## Required work
Go through the records below and report each line with "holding" in it.

Dataset records
________________________________________

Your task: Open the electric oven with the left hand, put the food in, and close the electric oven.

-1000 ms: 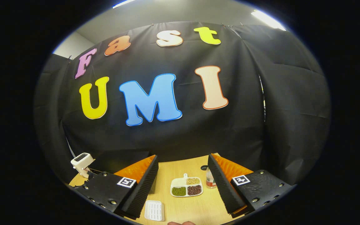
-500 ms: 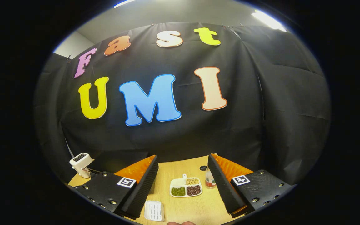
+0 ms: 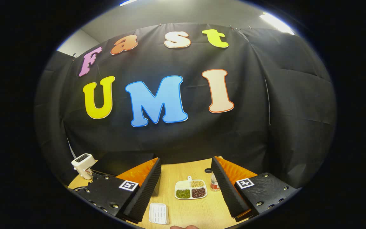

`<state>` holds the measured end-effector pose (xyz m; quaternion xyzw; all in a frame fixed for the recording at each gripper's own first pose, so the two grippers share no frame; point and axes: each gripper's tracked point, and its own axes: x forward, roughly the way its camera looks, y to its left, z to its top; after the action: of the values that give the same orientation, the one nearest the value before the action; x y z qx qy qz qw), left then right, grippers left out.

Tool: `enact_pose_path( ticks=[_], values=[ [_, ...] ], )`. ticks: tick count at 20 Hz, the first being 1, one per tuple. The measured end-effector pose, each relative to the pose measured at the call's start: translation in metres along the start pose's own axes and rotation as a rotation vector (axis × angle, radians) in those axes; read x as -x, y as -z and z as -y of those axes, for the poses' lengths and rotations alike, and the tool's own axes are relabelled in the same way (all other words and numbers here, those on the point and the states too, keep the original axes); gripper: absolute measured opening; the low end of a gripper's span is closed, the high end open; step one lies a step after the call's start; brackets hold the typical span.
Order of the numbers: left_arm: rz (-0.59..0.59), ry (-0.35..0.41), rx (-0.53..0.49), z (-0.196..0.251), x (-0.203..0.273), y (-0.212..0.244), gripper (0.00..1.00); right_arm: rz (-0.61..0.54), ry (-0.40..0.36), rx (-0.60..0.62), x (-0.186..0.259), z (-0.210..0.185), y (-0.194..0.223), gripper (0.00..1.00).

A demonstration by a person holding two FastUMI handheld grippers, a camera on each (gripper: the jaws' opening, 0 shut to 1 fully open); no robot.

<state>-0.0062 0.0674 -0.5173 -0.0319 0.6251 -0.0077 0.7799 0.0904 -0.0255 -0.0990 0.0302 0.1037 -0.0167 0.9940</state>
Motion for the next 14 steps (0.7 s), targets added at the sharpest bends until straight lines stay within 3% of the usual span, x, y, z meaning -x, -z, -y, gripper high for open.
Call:
enact_pose_path(
  ticks=[2, 3, 4, 8, 10, 11, 12, 13, 14],
  values=[
    [0.025, 0.015, -0.009, 0.0, 0.007, -0.001, 0.95, -0.002, -0.005, 0.008, 0.0, -0.003, 0.001, 0.96],
    [0.035, 0.025, 0.003, 0.001, 0.01, -0.002, 1.0, -0.004, -0.009, 0.009, 0.0, -0.005, 0.001, 0.96],
    [0.043, 0.036, 0.02, 0.001, 0.015, -0.003, 0.96, -0.006, -0.013, 0.009, 0.0, -0.007, 0.001, 0.96],
    [0.085, 0.05, 0.013, 0.001, 0.029, -0.009, 0.99, 0.003, -0.024, 0.02, -0.002, -0.013, -0.001, 0.96],
    [0.098, 0.058, 0.03, 0.002, 0.036, -0.012, 0.92, -0.002, -0.027, 0.024, -0.002, -0.015, 0.0, 0.96],
    [0.105, 0.062, 0.04, 0.003, 0.039, -0.013, 0.96, -0.002, -0.026, 0.023, -0.003, -0.015, 0.0, 0.96],
    [0.114, 0.065, 0.045, 0.003, 0.041, -0.015, 1.0, -0.001, -0.025, 0.023, -0.003, -0.015, 0.0, 0.88],
    [0.123, 0.067, 0.049, 0.003, 0.044, -0.017, 0.96, 0.001, -0.023, 0.023, -0.003, -0.015, 0.0, 0.96],
    [0.133, 0.068, 0.05, 0.003, 0.047, -0.02, 0.96, 0.001, -0.019, 0.025, -0.002, -0.013, -0.001, 0.96]
  ],
)
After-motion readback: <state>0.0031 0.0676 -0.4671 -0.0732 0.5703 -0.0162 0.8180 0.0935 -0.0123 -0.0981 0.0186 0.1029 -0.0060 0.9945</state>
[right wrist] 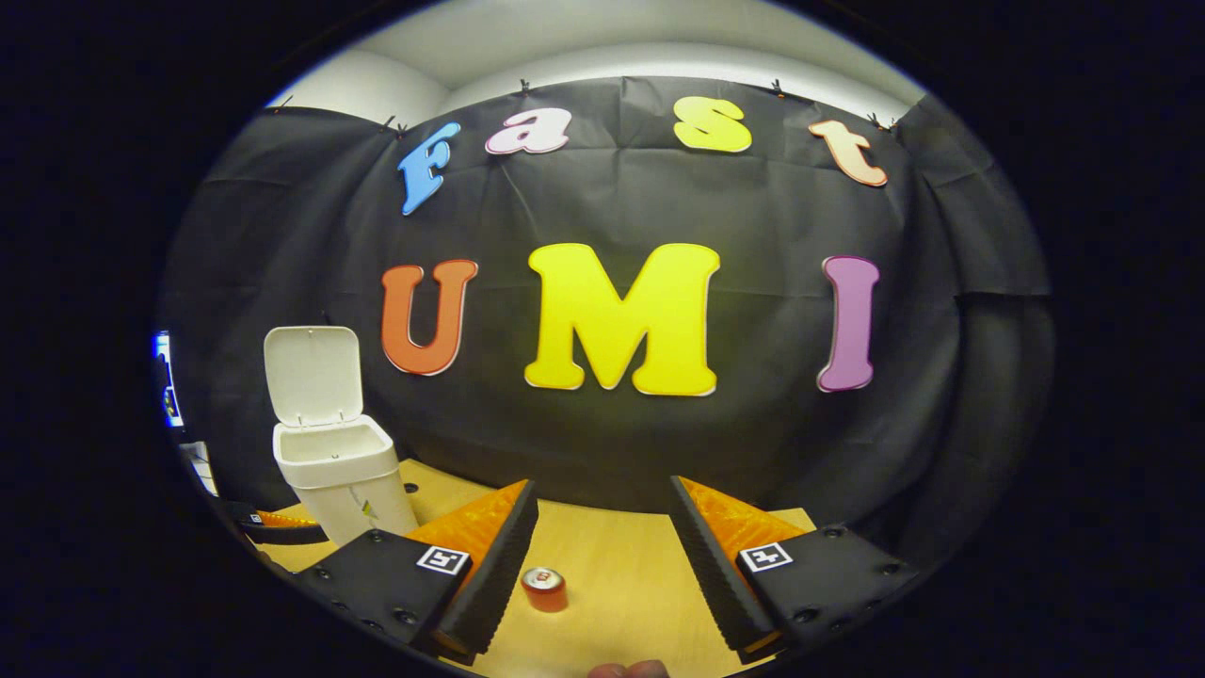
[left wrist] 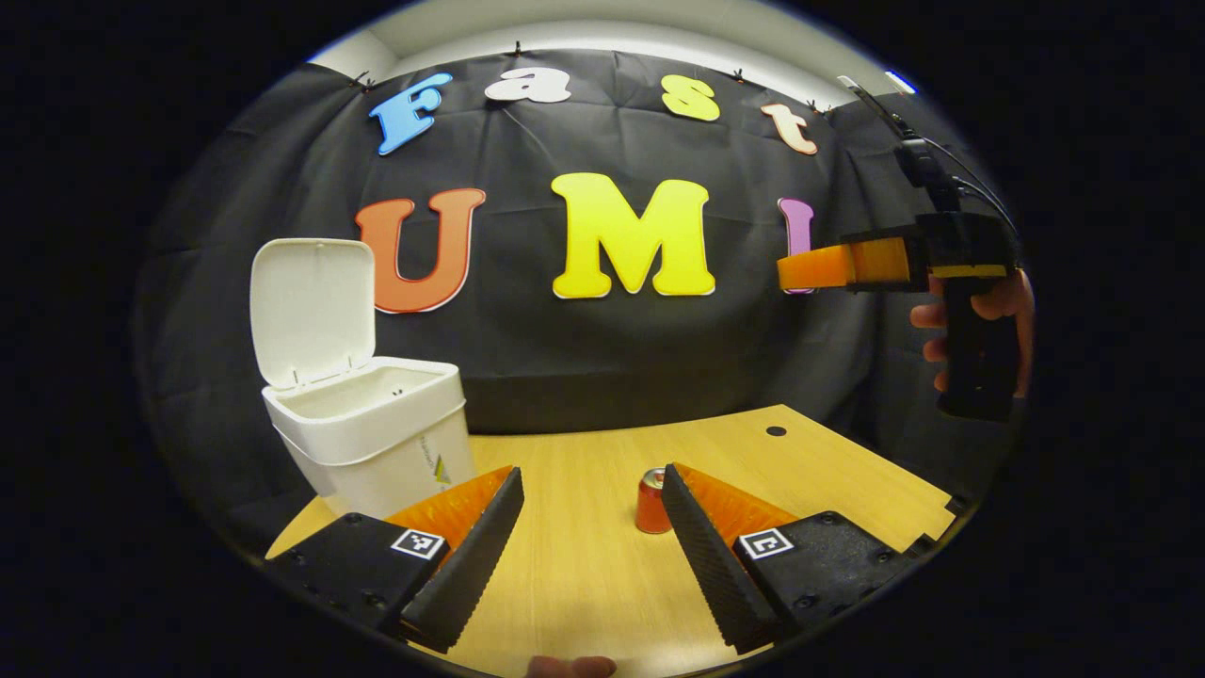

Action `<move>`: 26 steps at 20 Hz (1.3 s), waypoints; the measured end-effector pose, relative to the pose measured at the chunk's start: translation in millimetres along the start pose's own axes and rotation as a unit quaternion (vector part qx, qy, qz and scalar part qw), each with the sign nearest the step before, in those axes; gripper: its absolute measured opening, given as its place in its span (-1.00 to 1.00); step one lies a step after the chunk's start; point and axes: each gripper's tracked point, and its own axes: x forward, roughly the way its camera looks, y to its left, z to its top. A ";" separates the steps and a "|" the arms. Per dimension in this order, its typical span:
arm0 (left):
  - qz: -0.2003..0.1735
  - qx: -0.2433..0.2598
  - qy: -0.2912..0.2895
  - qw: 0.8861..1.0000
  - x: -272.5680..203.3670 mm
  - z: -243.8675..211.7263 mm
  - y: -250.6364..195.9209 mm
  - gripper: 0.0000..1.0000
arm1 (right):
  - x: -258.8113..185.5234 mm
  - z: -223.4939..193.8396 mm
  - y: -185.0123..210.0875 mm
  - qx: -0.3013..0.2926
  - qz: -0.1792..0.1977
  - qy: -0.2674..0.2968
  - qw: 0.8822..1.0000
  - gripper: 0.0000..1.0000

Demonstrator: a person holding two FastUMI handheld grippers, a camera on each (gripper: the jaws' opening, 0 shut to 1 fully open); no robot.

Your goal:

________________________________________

## Result of the exercise
A demonstration by a person holding two FastUMI handheld grippers, a camera on each (gripper: the jaws' opening, 0 shut to 1 fully open); no robot.
Demonstrator: a person holding two FastUMI handheld grippers, a camera on each (gripper: the jaws' opening, 0 shut to 1 fully open); no robot.

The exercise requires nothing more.